The graves were discovered in November 2020 during drainage work to separate rainwater from sewage in the historic center of Vianen. To extend the city’s canal, municipal authorities chose the site of the former Batestein Castle (built in 1370 and abandoned after a fire in 1696) which had once had a moat on the south side of the grounds. Bones were found during the moat dig. At first it was just a few bones from one or two skeletons at most, but as they dug, they just kept finding more. Two weeks after the excavation began, the team had unearthed the skeletal remains of 44 individuals.
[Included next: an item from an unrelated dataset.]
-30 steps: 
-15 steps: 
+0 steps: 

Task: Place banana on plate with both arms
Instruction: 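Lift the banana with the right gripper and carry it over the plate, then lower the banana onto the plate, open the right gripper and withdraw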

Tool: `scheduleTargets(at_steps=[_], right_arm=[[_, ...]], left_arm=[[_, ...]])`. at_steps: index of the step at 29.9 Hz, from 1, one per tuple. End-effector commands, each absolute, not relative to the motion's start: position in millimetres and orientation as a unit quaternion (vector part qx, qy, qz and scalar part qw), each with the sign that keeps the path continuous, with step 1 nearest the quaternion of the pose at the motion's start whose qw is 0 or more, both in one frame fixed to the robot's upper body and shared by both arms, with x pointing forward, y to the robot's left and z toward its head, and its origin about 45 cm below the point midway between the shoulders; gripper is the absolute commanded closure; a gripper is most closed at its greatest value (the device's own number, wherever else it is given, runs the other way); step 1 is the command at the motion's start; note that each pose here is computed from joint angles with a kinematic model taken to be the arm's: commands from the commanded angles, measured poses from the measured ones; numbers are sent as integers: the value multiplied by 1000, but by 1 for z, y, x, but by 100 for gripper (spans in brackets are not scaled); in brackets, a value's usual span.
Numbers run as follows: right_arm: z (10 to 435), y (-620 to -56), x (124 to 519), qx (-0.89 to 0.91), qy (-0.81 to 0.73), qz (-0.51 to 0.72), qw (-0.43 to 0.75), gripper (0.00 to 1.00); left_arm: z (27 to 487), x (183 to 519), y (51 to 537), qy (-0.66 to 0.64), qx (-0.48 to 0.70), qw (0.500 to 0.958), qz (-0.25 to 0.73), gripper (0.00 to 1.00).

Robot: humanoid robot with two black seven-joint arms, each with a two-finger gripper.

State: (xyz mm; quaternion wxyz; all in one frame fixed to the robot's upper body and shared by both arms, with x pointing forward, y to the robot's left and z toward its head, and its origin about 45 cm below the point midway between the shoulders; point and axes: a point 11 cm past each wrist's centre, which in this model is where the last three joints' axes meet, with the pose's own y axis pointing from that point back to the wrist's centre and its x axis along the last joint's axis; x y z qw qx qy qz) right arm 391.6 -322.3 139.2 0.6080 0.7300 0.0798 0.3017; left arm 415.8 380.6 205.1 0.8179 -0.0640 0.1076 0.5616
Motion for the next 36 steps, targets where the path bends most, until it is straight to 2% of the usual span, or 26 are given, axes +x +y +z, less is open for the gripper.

By the end of January, the tally had risen to 81. In total, 82 skeletons were found in three mass grave pits.
Some of the bodies had been stacked, and the presence of hand-forged nails suggested a few had been interred in coffins, perhaps shared coffins. Preliminary osteological examination found the remains belonged to young males in their teens and early 20s. There were some indications of sharp-force trauma on two skeletons, suggesting the young men may have fallen in battle.
To date the remains, identify any additional traces of violence and their possible national origin, the bones were recovered and transferred to specialized laboratories in the UK. Forensic anthropologists discovered that the sharp-force trauma was not from a violent battle, but rather from a bone saw, likely deployed during an autopsy. What was endemic among the skeletons was not evidence of violence, but evidence of one or more infections, including meningitis, pneumonia, sinus infections and a non-specific whole-body inflammation. The bones also showed consistent signs of poverty in childhood marked by malnutrition and hard labor.
Radiocarbon dating found the bodies were buried later than initially hypothesized, the late 18th century rather than the 15th or 16th. Archival research confirmed that a field hospital was set up in the ruins of Batestein Castle during the First Coalition War (1792-1797) when European forces (allied English, Dutch, Spanish, Austrian and Prussian troops) fought against the army of Revolutionary France.
Samples were taken from six of the skeletons and isotope analysis of their bones concluded that one came from southern England, possibly Cornwall, another from southern Cornwall and a third from an urban English environment. Two more may have been from the Netherlands but of possible English descent while the other was from Germany.
The men would have been treated at a field hospital at Batestein Castle in Vianen. As it was a mass grave and they all died under the same circumstances, a sample of six was sufficient, archaeologist Hans Veenstra told the BBC. […]
From late 1794-95, British soldiers were treated a short distance from the mass grave, and the researchers believe that the poor and cramped conditions of army life led to reduced resistance to bacterial infection.
The average age of the adult victims was about 26 although some of those who died were just teenagers. Around 60% showed traces of one or more infections which all had one cause – pneumococcal bacteria.